Still, the panelists cautioned against treating visibility as a universal goal. For some, visibility can open doors to recognition and rights. But in many contexts, they emphasized, it can also expose individuals to harm, making the choice to remain unseen a necessary form of self-preservation. “Not everyone can or should be visible,” said González Sánchez. “Safety, mental health and survival come first.”
Nathanson echoed that concern, emphasizing that safety must remain the starting point for any strategy. “What does it mean for your organization to operate safely? What does it mean for your community members or the people that you serve to be able to access the services that they need to access safely?” she said. In such cases, the decision to step back from visibility is not a retreat, but a deliberate and often political act.
Nathanson also referenced the broader historical and cultural context, noting that gender-diverse people have existed across societies long before contemporary terminology emerged. In many parts of the world, she said, identities and roles that fall outside binary gender categories were recognized within their own cultural frameworks prior to colonization. The language now used to describe trans identities, she suggested, often reflects Western systems imposed on societies that had long acknowledged gender diversity in different ways.
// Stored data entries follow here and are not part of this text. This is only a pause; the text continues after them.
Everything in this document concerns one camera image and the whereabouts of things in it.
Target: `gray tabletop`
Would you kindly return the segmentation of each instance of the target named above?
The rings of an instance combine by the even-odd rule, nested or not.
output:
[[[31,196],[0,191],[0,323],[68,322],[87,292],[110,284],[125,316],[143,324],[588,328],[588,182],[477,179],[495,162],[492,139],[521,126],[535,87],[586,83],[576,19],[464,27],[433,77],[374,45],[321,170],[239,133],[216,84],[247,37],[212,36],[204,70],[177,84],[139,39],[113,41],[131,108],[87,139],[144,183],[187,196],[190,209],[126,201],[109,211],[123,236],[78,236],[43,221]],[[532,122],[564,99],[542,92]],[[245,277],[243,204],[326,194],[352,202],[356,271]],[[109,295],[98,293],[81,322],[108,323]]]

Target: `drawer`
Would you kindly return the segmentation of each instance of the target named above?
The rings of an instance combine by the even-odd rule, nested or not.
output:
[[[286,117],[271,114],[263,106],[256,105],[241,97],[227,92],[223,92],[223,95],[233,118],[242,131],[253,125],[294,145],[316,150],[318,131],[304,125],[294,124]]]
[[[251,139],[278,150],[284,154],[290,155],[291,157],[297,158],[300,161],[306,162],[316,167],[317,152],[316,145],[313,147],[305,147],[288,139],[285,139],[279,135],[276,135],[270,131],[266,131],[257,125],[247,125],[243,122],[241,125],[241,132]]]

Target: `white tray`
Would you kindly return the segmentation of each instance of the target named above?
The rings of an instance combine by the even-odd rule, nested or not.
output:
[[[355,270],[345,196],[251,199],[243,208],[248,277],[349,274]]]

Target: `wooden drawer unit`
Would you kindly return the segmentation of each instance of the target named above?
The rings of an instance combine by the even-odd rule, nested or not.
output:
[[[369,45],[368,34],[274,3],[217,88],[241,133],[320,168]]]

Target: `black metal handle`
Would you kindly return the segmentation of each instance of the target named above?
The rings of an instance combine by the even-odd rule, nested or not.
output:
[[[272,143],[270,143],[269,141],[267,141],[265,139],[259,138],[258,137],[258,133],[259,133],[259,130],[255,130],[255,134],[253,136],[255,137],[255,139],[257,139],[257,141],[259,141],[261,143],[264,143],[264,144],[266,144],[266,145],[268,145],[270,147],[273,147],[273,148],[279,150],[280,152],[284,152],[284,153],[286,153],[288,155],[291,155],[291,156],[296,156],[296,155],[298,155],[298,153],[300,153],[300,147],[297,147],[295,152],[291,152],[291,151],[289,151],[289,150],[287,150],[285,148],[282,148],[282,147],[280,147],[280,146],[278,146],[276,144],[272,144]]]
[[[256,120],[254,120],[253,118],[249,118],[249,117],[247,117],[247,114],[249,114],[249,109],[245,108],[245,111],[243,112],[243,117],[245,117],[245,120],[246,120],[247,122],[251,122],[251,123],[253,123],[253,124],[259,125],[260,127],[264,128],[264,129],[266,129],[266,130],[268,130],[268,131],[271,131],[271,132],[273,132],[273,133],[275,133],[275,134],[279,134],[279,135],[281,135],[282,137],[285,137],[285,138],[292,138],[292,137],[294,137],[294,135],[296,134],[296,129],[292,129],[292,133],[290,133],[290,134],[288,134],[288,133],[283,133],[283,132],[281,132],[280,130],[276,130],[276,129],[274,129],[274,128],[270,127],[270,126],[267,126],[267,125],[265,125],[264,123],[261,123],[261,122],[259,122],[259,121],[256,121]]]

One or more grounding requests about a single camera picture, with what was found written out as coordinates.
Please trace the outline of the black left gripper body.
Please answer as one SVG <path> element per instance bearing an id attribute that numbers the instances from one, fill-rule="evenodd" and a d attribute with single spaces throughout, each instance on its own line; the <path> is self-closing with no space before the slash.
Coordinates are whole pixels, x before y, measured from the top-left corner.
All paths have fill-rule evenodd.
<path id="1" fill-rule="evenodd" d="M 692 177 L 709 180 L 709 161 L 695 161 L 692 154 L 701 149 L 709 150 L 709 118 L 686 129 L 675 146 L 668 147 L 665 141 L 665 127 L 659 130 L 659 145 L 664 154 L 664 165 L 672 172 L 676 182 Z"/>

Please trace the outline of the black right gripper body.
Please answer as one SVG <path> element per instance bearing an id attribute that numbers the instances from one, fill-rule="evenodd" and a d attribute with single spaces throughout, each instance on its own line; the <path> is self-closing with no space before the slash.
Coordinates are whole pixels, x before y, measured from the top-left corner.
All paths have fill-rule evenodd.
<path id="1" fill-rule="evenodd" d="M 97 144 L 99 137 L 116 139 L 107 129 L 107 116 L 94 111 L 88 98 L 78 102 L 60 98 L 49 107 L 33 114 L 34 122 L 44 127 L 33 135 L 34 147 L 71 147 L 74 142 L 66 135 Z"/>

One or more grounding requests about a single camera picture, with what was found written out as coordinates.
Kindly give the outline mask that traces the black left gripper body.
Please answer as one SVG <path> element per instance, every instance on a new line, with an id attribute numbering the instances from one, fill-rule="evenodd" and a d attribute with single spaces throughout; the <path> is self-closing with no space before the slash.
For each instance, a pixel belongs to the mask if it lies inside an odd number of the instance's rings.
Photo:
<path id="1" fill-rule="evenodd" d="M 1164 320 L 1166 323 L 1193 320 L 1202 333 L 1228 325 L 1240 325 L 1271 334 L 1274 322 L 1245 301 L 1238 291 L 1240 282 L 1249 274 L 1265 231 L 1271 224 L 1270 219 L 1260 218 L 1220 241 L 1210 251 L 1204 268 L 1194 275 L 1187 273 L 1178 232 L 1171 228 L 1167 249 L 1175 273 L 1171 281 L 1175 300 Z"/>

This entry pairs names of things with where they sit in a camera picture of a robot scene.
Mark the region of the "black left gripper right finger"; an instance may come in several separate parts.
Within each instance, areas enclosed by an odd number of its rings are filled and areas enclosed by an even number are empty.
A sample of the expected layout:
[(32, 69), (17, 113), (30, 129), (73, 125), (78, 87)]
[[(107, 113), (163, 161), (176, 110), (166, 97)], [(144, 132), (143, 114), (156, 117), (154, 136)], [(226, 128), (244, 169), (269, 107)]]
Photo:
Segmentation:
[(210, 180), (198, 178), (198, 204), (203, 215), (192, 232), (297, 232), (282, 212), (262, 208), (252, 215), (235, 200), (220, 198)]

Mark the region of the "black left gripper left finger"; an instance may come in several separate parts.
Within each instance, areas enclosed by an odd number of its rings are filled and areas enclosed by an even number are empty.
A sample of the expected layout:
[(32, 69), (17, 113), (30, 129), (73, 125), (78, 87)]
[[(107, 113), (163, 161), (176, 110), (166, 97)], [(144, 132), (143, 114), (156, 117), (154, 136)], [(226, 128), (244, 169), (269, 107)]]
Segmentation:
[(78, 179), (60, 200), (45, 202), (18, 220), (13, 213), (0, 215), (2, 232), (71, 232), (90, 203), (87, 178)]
In that sense, debates about visibility today are not only about recognition, but about who defines it, and on whose terms.
For some, visibility can open doors to recognition and rights. But in many contexts, they emphasized, it can also expose individuals to harm, making the choice to remain unseen a necessary form of self-preservation.
For Tse, the meaning of visibility has shifted over time. Earlier in his life, after transitioning in the United Kingdom, he was able to live without drawing attention to his identity, moving through the world with a degree of anonymity. It was only after returning to Hong Kong, where legal barriers made that invisibility impossible, that visibility became necessary. “The meaning of visibility changes over time,” he said, as experience and political context can reshape what it means to be seen.
Across the discussion, a consistent theme emerged: visibility is not a fixed goal, but a conditional and often precarious strategy. It can create pathways to recognition, legal rights, and community, but it can also expose individuals to new forms of risk, particularly in moments of political backlash. The question, the panelists suggested, is not whether visibility is inherently good or bad, but how it is used, and at what cost.
As Trans Day of Visibility continues to evolve, visibility itself is no longer a straightforward aspiration. In a world where recognition can invite both affirmation and attack, being seen has become a more complicated, and more consequential, choice. As González Sánchez put it, the question is not simply whether to be visible, but “how, when and for what purpose we choose it.”